French indie pop band Phoenix release their new album today. “Alpha Zulu” is melancholic and light-footed as usual. Classic Phoenix sound. The time can be crazy while listening. Singing paintings do the rest.

This album is like reuniting with old friends that you haven’t seen in far too long. It’s called “Alpha Zulu” and it’s like friends: they’ve changed, but not too much and that familiarity is there again straight away. Actually everything is the same. This also applies to the new Phoenix album. It feels a little more electronic, but there’s immediately that familiar melancholy carried by light-footed indie pop. Old friends, these are also the four members of Phoenix. They have known each other since their school days in Versailles.

The new Phoenix album invites you to ponder

“Alpha Zulu” is like a journey back in time to 2009, into the leaking heart and the nights of dancing all night long, when the Phoenix album “Wolfgang Amadeus Phoenix” with the hits “Lisztomania” and “1901” came out. Other albums followed, but this remains the band’s most formative, pop-culturally – and quite individually.

It was the soundtrack of the first semesters, of evenings in shared kitchens. And as images and feelings from that time begin to rush through mind and heart, another familiar voice emerges on the new album. “Tonight” features Vampire Weekend lead singer Ezra Koenig, whose first album was also a regular at the shared kitchens back then.

In the video for “Tonight”, Phoenix singers Thomas Mars and Koenig are traveling in Paris and Tokyo, the scenes are cut side by side. The aesthetics and the song suggest a lightness, something cosmopolitan, relaxed and laconic that seems almost out of date. That’s exactly why it comes at the right time. It is an invitation to reflect on the past and transience, relationships and loneliness in the midst of this insane world event “Lost in translation”.

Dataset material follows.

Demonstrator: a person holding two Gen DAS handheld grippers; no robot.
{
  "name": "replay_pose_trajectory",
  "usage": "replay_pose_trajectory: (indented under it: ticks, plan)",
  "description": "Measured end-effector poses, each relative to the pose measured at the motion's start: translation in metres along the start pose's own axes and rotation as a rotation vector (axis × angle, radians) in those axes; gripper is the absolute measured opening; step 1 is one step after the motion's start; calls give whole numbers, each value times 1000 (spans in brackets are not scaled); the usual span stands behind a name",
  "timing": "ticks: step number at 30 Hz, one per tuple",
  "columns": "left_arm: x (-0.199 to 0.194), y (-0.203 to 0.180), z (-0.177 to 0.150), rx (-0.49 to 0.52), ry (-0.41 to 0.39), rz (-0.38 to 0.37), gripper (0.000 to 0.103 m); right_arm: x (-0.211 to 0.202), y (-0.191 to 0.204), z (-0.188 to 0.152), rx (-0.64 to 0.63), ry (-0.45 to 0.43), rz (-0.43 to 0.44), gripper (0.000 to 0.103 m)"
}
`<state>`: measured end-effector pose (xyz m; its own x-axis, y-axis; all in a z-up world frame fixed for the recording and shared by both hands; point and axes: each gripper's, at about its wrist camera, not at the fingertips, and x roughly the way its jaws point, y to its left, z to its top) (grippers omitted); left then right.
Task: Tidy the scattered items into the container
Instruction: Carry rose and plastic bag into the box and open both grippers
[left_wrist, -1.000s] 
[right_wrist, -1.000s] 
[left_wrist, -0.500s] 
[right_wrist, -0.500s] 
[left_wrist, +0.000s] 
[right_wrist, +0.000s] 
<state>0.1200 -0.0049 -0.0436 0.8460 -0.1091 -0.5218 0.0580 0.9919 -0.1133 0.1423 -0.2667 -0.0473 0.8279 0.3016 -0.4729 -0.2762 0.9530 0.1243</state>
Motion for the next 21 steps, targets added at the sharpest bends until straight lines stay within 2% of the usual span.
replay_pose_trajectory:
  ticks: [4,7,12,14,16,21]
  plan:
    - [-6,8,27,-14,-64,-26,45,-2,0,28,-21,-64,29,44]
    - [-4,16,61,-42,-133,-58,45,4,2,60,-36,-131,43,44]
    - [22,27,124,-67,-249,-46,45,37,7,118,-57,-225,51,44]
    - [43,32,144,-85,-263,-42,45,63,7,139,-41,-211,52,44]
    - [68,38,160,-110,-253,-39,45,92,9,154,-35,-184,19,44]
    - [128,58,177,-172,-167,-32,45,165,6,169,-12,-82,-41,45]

“Alpha Zulu” was created in the museum

The past and timelessness also come into focus because the album is shaped by art. “Alpha Zulu” was created in the Musée des Arts Décoratifs, the decorative arts museum in a side wing of the Louvre in Paris. Must have been very inspiring – everything was done in just ten days. According to the press release, the band was fascinated by the idea of ​​creating something out of nothing within a museum. The band was inspired, among other things, by the famous scene in Jean-Luc Godard’s film “Bande à part”, in which the protagonists sprint through the Louvre.

In the video for “Alpha Zulu” the art comes to life. The faces in the paintings sing. It’s comforting to see paintings freshly interpreted these days, rather than under a layer of mush.

To the friendship

Phoenix end their new album with a tribute to their favorite producer Philippe Zdar, who passed away three years ago. It’s called “Identical” and there is so much love and energy in this song, which keeps getting better and more intense as it progresses, that you immediately want to dance the day away with your friends and dance the night away.

“I’m no prophet, I’m your friend, take my advice, make your mistakes,” sings Thomas Mars. “Make your mistakes”, with this line he dismisses the listener from the new Phoenix album. She knows there will be a few more to come in life. But that’s okay, thanks to friends.